I can do what with my placenta?
December 08, 2009 by Pregnancy Editors
Oh, the placenta. Of course you know its functions during pregnancy: supplying the fetus with maternal nutrients and disposing of waste. But you might be surprised to learn what some people are doing with the placenta after delivery!
- Using placenta extracts for facials is all the rage in some cities (including Hollywood). The claim is that they help rebuild cells, accelerate tissue regeneration, and do even more miraculous feats by replacing the vital nutrients that are lost during childbirth.
- In a number of cultures, the placenta is buried after birth.

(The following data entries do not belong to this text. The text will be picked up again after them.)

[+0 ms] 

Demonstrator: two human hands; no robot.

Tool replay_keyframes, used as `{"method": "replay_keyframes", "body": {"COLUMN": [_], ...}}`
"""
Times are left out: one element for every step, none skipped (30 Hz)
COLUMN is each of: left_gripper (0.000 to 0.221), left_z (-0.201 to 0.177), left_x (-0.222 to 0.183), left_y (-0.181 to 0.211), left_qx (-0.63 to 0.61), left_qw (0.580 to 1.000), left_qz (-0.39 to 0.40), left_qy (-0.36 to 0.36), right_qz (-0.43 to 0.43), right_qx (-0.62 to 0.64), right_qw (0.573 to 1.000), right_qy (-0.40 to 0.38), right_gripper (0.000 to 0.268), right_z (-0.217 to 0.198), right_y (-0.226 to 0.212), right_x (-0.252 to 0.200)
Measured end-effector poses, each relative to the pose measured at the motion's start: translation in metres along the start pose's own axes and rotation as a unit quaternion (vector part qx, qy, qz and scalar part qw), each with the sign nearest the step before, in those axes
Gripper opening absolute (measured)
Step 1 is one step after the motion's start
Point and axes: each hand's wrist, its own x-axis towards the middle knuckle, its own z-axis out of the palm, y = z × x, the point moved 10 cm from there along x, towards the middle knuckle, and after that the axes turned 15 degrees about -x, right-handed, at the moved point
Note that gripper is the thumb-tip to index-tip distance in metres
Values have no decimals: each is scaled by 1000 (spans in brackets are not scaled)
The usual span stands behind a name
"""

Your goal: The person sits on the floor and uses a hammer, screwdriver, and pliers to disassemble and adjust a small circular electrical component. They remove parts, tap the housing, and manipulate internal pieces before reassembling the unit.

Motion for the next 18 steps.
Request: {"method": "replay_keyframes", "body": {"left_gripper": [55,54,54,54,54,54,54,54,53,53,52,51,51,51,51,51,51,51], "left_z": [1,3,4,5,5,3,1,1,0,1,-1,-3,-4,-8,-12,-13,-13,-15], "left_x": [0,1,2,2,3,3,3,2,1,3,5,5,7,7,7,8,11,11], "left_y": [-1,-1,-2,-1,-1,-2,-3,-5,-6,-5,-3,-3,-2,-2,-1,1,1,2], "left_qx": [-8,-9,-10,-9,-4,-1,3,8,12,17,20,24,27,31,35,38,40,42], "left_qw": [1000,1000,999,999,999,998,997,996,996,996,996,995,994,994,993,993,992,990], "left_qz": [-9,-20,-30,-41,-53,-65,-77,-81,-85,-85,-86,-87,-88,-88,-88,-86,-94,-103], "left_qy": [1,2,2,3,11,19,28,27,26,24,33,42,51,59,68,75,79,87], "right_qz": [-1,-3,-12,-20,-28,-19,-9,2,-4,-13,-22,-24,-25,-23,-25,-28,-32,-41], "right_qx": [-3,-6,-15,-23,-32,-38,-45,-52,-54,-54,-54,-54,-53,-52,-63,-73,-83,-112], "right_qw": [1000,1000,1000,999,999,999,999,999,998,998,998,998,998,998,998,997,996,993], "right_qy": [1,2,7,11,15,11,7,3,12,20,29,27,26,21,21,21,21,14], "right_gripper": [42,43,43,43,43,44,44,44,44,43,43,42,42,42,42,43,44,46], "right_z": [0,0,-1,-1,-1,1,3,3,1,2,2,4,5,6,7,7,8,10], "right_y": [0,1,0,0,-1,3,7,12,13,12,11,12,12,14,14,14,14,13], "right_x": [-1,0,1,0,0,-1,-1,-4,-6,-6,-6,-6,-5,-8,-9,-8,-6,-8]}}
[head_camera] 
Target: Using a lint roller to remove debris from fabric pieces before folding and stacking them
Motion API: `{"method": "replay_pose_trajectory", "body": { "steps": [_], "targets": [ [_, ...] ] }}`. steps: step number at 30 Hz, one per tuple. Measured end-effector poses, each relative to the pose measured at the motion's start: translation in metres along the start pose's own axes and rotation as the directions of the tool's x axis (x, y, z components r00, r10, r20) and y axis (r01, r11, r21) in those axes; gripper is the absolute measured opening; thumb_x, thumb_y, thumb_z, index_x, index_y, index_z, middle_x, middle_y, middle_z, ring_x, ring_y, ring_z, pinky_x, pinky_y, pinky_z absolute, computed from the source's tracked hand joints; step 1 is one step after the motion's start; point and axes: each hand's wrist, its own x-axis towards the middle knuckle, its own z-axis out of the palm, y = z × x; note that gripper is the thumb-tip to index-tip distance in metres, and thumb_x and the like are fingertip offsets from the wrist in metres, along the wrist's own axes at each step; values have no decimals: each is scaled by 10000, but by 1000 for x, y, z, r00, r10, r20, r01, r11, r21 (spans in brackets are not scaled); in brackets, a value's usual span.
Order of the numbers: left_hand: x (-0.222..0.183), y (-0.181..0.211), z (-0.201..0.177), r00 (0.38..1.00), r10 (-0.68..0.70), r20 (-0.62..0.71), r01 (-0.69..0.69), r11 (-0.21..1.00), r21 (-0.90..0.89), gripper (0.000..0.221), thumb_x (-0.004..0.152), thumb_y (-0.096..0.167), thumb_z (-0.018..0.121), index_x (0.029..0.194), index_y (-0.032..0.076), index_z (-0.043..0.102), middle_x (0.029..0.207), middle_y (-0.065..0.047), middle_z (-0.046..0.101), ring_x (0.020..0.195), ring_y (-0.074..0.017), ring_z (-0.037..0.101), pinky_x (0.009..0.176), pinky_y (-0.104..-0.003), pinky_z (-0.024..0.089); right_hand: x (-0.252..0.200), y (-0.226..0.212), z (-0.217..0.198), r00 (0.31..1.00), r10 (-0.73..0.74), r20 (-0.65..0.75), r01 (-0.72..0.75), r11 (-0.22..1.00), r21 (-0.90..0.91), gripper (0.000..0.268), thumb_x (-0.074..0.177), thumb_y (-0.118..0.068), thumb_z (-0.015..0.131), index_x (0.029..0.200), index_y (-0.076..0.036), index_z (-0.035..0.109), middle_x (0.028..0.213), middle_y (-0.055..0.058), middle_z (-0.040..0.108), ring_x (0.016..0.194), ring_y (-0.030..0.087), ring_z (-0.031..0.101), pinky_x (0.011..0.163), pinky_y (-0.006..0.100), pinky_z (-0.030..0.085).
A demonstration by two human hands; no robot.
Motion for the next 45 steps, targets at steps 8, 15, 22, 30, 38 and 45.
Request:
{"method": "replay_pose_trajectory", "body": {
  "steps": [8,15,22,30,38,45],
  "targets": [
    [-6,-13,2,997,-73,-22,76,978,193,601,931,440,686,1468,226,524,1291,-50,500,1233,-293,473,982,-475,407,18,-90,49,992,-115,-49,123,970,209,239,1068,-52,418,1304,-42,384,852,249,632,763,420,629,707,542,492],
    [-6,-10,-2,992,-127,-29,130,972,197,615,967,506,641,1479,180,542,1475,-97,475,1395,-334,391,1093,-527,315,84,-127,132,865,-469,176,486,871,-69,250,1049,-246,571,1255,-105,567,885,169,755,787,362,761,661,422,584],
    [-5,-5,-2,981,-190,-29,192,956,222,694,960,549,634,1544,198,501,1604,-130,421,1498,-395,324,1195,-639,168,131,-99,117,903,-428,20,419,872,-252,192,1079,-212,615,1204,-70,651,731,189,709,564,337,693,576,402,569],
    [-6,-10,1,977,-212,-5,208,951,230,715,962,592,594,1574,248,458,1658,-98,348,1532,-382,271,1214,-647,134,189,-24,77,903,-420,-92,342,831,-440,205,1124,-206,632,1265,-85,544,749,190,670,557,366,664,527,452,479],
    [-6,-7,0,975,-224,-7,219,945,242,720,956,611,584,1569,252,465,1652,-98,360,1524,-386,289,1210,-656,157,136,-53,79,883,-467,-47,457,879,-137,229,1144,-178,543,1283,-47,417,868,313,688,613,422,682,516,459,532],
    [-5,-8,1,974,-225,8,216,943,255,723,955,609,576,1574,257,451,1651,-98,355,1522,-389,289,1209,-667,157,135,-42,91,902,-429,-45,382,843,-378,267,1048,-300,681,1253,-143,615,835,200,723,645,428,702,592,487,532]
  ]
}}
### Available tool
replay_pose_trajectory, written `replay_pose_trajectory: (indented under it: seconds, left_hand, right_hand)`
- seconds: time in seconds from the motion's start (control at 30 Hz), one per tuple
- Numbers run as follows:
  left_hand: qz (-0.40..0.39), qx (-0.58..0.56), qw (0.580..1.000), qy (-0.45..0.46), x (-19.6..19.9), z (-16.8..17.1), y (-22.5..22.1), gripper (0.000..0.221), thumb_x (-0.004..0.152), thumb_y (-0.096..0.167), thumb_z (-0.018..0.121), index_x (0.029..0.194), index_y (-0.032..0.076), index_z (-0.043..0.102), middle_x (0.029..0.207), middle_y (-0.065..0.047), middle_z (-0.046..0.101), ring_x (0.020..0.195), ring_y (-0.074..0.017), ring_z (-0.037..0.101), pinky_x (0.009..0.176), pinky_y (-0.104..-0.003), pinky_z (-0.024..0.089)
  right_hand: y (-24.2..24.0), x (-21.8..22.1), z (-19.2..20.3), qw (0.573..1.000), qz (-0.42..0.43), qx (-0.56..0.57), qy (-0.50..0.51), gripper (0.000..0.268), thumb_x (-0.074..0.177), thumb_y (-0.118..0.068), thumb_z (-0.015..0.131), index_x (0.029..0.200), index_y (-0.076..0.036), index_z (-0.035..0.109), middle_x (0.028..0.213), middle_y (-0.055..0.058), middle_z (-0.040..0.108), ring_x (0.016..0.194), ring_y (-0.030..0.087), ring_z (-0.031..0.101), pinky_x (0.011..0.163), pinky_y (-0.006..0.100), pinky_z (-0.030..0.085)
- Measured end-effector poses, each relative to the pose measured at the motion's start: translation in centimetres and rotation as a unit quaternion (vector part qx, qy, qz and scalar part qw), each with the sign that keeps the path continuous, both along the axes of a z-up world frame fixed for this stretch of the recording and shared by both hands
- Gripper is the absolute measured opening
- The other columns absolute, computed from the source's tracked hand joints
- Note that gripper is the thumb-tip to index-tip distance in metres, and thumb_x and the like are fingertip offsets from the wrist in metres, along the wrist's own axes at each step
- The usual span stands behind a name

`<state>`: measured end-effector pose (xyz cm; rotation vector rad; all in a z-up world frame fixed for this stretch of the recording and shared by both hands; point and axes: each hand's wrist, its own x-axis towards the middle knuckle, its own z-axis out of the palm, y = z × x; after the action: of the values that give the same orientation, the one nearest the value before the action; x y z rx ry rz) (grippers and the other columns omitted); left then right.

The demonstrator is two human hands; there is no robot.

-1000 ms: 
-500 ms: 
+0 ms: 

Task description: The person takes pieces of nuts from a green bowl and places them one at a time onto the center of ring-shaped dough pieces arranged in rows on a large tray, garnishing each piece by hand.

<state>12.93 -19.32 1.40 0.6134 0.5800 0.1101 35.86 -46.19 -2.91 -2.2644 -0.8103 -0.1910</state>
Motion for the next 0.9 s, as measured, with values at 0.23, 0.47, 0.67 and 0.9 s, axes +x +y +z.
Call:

Instead of just burying it, planting it along with a tree allows parents to celebrate the growth of their child while they watch growth of the tree. Added bonus: The nutrients from the placenta apparently help feed the soil!
- At least one culture (the Tolong of the Philippines) traditionally puts the placenta in a clay pot and then smokes it. (It’s a placenta peace pipe!) Afterwards, they bury the ashes.
- I’ll have the placenta, please…medium rare. A number of studies show that eating the placenta has benefits, including warding off postpartum depression and amping up milk production. If placenta lasagna doesn’t sound appetizing (even we felt a bit woozy after reading that recipe), dry it, grind it, and put it into capsules. Bon appétit!